── RECORDS FOR THIS EXERCISE ──
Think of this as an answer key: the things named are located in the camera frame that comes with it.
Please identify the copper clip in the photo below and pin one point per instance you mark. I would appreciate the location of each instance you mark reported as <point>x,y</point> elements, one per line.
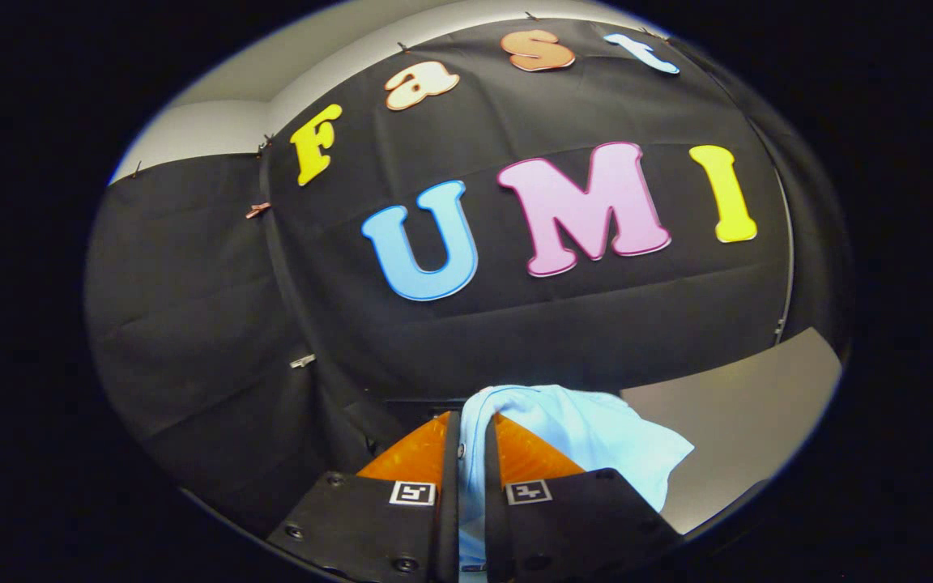
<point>257,210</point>

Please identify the silver clip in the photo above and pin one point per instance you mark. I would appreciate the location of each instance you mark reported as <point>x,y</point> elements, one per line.
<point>302,361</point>

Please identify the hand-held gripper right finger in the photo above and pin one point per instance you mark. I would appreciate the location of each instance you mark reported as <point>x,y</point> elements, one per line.
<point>580,526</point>

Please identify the light blue polo shirt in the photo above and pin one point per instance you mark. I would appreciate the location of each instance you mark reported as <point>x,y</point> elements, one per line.
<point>588,429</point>

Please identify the black backdrop cloth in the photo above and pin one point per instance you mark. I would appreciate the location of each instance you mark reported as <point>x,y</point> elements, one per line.
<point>191,283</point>

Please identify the grey cabinet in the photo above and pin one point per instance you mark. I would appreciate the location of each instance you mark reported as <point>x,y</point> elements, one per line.
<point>742,421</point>

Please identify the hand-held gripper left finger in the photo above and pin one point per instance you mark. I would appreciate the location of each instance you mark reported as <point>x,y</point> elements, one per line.
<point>369,526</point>

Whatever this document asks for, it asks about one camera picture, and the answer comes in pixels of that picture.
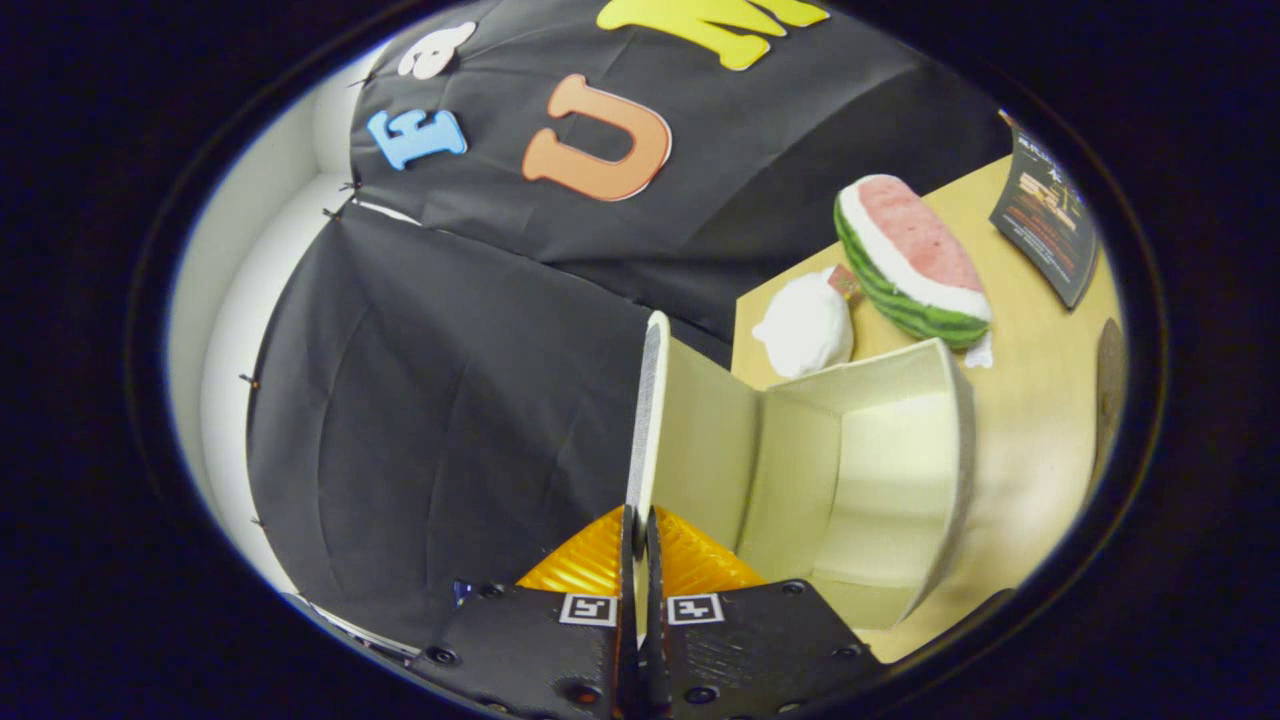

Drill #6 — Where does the grey storage box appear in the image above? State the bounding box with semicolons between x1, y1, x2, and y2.
625;310;976;631

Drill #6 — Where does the brown fuzzy shoe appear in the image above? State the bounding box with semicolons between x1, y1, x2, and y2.
1093;318;1129;486

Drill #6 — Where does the white plush toy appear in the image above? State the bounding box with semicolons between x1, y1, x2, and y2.
752;268;856;379

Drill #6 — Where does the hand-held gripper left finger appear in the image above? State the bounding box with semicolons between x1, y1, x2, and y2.
415;505;641;720

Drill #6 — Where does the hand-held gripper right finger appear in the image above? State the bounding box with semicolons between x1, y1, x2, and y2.
645;505;883;720

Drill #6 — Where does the watermelon slice plush toy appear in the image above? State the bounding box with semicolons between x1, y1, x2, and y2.
834;175;994;351

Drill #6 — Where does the dark cover book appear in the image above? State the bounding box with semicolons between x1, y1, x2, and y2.
990;125;1099;309

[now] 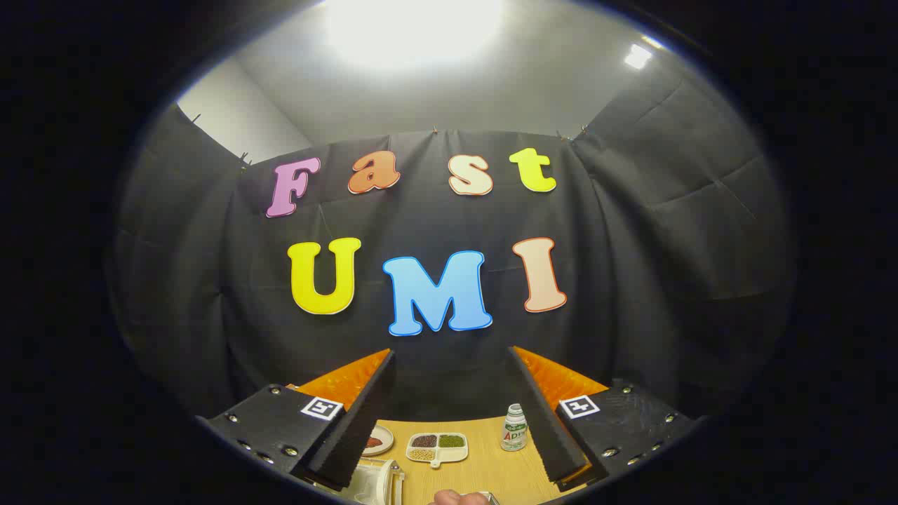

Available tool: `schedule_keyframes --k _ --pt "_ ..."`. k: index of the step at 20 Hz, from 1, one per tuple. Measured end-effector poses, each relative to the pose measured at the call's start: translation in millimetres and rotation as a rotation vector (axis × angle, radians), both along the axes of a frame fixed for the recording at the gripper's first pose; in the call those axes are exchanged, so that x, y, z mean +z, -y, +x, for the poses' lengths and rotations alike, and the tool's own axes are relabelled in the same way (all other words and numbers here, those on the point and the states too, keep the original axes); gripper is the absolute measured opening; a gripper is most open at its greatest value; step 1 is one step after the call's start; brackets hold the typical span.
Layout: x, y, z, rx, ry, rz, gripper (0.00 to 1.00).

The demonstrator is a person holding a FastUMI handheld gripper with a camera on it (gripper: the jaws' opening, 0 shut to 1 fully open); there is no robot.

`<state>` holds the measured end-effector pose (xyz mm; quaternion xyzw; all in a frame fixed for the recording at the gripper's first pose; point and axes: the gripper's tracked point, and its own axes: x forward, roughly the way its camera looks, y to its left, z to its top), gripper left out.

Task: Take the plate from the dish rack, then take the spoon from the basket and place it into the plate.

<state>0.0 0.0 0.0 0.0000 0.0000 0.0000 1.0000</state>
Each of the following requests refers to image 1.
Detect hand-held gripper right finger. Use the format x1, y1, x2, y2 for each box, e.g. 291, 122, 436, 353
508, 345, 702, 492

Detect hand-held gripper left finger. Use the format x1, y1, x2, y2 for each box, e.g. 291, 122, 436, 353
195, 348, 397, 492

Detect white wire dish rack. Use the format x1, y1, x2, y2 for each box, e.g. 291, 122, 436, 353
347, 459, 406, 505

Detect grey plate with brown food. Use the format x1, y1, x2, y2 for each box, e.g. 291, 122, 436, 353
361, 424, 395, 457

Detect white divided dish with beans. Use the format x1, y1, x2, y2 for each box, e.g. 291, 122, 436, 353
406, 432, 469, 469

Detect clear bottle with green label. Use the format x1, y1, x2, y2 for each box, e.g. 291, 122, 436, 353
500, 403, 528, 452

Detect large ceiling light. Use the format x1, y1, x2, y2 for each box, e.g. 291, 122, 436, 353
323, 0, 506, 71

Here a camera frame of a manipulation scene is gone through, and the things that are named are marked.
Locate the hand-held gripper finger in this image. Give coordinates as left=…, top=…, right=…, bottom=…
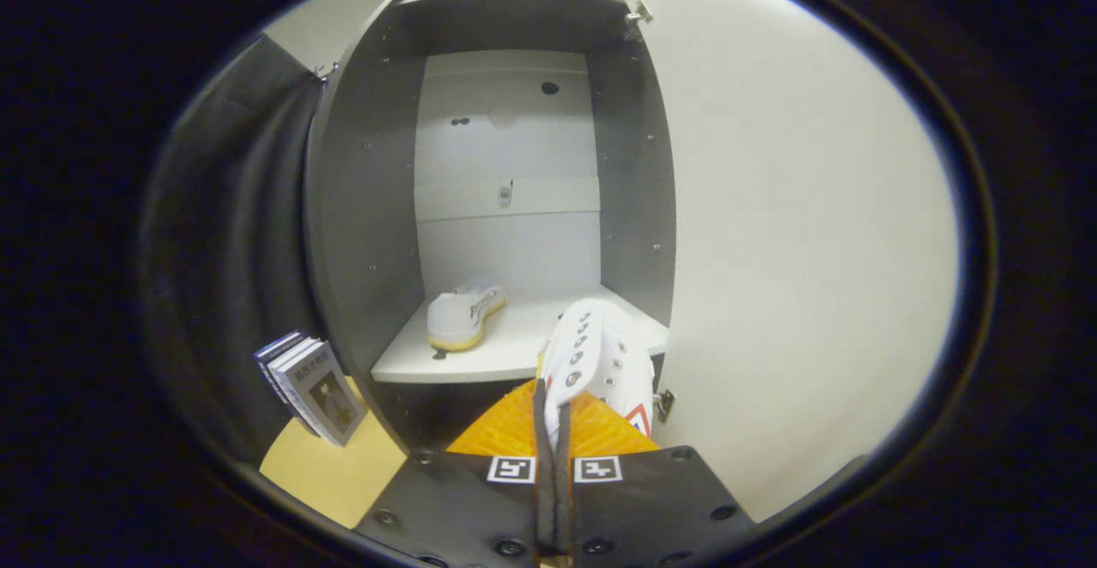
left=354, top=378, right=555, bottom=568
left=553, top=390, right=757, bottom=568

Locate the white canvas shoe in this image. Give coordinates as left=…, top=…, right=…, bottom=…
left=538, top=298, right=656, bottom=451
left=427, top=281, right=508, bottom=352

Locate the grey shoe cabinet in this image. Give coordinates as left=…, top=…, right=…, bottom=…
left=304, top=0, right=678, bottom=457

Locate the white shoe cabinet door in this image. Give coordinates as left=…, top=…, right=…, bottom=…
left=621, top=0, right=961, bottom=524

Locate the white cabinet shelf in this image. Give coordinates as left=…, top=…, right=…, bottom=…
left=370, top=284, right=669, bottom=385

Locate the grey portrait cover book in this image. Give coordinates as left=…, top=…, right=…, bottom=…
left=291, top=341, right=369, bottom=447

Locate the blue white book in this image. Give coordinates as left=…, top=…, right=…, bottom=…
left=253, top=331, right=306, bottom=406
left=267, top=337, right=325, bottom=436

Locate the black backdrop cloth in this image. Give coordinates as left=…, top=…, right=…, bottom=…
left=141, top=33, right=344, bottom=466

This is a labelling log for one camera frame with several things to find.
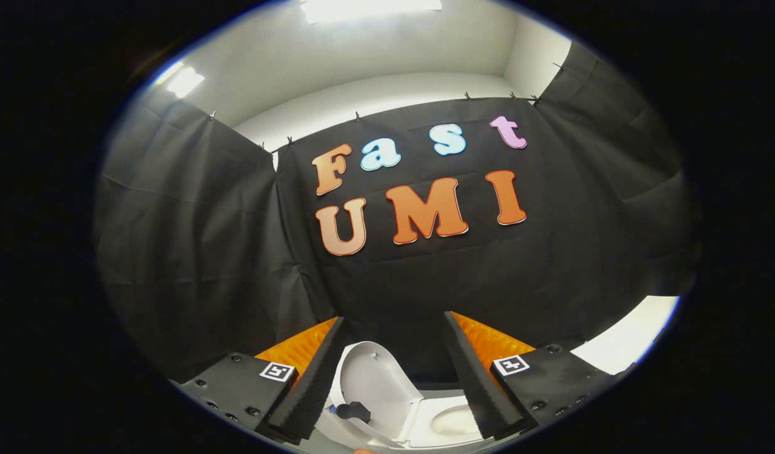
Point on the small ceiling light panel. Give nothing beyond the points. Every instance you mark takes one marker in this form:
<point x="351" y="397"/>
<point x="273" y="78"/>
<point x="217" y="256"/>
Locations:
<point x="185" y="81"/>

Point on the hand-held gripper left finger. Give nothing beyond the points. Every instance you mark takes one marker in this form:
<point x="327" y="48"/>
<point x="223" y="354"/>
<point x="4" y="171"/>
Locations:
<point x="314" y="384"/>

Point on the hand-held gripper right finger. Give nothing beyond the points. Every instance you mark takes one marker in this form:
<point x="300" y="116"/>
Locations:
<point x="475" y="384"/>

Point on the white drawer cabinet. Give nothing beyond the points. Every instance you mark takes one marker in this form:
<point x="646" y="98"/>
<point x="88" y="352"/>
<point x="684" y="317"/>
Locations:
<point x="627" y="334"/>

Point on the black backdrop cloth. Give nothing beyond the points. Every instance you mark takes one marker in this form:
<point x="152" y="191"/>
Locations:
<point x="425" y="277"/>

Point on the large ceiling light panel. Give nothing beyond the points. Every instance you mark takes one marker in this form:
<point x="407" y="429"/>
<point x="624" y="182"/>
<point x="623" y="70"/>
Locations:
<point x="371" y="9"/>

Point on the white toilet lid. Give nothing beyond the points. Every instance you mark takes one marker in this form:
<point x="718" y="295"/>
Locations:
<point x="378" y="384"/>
───
_TASK INSTRUCTIONS_:
Lines holding "takes" in the data above: copy each of them.

_RESPONSE FOR THIS EXERCISE_:
Point on the small ceiling light panel. Give nothing beyond the points. Every instance you mark takes one marker in this form:
Point on the hand-held gripper left finger. Give nothing beyond the points. Every instance you mark takes one marker in this form:
Point on the hand-held gripper right finger. Give nothing beyond the points. Every instance you mark takes one marker in this form:
Point on the white drawer cabinet. Give nothing beyond the points. Every instance you mark takes one marker in this form:
Point on the black backdrop cloth. Give nothing beyond the points. Every instance you mark takes one marker in this form:
Point on the large ceiling light panel. Give nothing beyond the points. Every instance you mark takes one marker in this form:
Point on the white toilet lid. Give nothing beyond the points. Every instance you mark takes one marker in this form:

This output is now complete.